We kissed again. The taste of sauce from a street stall was on my lips. The world were small, honest things—someone's hand on my knee, a thumb brushing a thumb. The Turn-Heart vase sat safe in my studio in a silk-lined box. Emmanuel asked me once, weakly, "Could you ever—"
"No," I said. "Don't ask."
He left. He changed. He learned to look.
11
In the end, I kept the painting. The blue painting Emmanuel had refused to part with because he loved it. I gave it to Jett as payment for his injured leg and as a proof that I could be generous to new men in my life even when I had been vicious in the old.
"Do you like it?" I asked one night, watching him set it on his wall.
"It's less about the painting," he said. "It's about who you give it to."
I laughed and kissed him. The painting watched us like a quiet witness with no judgment.
The ring? I found it later, after Emmanuel left the chapel and the petals, on the red carpet, a small cold circle that had been pressed into a place where vows once were meant to be. I put the ring in a drawer. The vase went back in its box.

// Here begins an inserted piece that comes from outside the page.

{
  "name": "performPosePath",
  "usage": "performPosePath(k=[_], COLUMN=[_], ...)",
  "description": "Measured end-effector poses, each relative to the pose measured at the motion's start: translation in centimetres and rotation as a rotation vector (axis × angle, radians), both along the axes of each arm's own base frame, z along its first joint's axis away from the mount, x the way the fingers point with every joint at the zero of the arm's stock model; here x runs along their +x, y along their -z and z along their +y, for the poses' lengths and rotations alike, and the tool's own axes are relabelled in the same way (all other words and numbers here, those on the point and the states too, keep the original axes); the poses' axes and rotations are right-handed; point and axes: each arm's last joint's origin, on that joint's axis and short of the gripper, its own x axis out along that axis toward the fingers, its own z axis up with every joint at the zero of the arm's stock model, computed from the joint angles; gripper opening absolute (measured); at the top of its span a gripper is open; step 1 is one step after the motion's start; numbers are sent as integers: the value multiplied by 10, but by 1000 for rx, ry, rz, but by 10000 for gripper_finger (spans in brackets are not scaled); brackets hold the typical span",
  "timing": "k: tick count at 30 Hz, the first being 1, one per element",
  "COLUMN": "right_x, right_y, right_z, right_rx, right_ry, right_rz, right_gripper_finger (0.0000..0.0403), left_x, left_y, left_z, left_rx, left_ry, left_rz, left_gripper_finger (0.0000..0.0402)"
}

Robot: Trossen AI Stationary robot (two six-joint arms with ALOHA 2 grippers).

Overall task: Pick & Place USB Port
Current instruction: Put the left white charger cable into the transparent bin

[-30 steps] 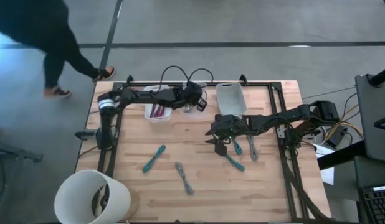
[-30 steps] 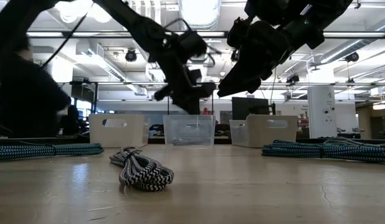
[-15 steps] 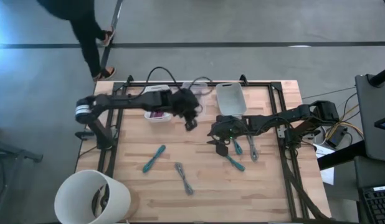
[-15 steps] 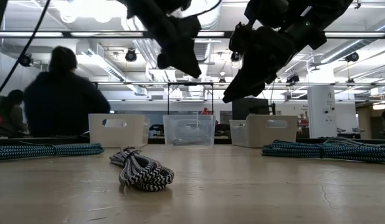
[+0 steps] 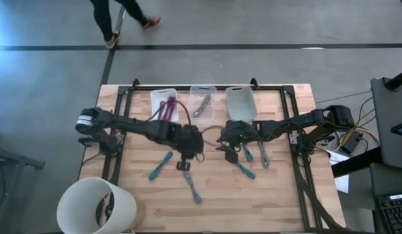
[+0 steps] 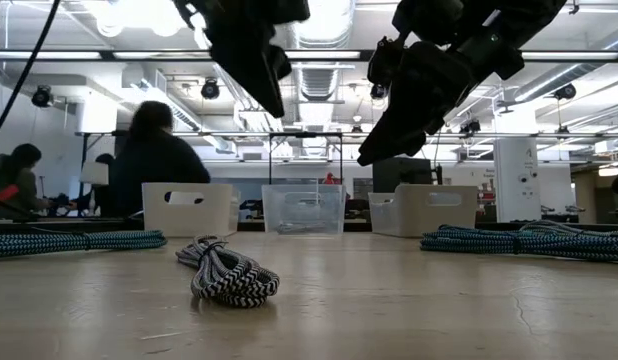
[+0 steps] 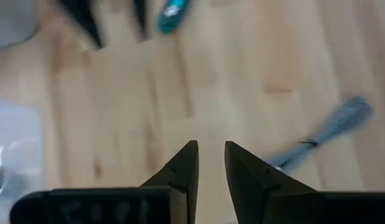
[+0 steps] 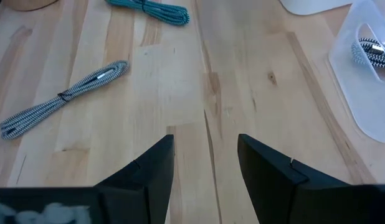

The painting hung lonely but honest.
We built a life from small strands: a bowl of hot soup when I was sick, a hand that reached across a crowded train, a motorbike parked by my door like a promise. It was never loud; it was always steady. My father called me brave. Oliver called me reckless. Emmanuel sent a message once: "I wish I'd seen sooner."
"I know," I wrote back. "But better late than never, I guess."
And when the fireworks sparked again one night, Jett pulled me close in a field of neighbors who ooh-ed and aah-ed. He kissed me under the stars.
"Promise me you'll not let me go," he muttered against my mouth, not because he could force it but because he wanted to hold me like a thing he had earned.
"I won't," I said, because for once I meant it not as a bargain but as a choice.
The Turn-Heart vase sat in its box in my studio, spangled in dust from the fireworks. Sometimes objects remember better than people. Once in a while, I would walk by the box and think about how a ring had fallen on red carpet and how a boy in a suit had waited under a cross and how a motorbike had given me a new direction. And I would smile, because I had traded suffering for clarity, and clarity for a hand that answered me back.